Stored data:

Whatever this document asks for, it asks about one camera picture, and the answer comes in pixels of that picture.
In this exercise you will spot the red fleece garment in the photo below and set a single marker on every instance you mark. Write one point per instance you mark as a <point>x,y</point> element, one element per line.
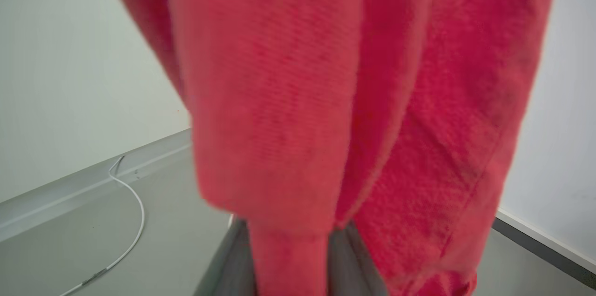
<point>302,77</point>

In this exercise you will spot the grey floor skirting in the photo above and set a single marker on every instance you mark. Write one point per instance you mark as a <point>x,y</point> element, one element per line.
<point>70,193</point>

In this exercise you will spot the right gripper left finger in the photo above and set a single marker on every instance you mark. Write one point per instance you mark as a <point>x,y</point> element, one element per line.
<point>233,263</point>

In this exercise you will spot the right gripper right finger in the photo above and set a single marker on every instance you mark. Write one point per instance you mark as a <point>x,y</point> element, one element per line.
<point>349,263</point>

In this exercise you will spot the white baseboard with black gap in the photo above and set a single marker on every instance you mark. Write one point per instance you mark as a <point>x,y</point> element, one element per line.
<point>549,245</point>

* _Problem requirements_
For each entry, copy the text exactly and leave out any image it carries.

* _Problem solution_
Whatever this document asks for, it asks about one camera picture, and the answer comes in pixels of that picture.
In this exercise you will spot the red fleece garment in the photo below and set a single marker on every instance you mark. Write one point per instance you mark as a <point>x,y</point> element, one element per line.
<point>302,77</point>

In this exercise you will spot the grey floor skirting in the photo above and set a single marker on every instance you mark. Write one point per instance you mark as a <point>x,y</point> element, one element per line.
<point>70,193</point>

In this exercise you will spot the right gripper left finger in the photo above and set a single marker on every instance you mark. Write one point per instance you mark as a <point>x,y</point> element, one element per line.
<point>233,263</point>

In this exercise you will spot the right gripper right finger in the photo above and set a single marker on every instance you mark. Write one point per instance you mark as a <point>x,y</point> element, one element per line.
<point>349,263</point>

In this exercise you will spot the white baseboard with black gap in the photo above and set a single marker on every instance you mark. Write one point per instance you mark as a <point>x,y</point> element, one element per line.
<point>549,245</point>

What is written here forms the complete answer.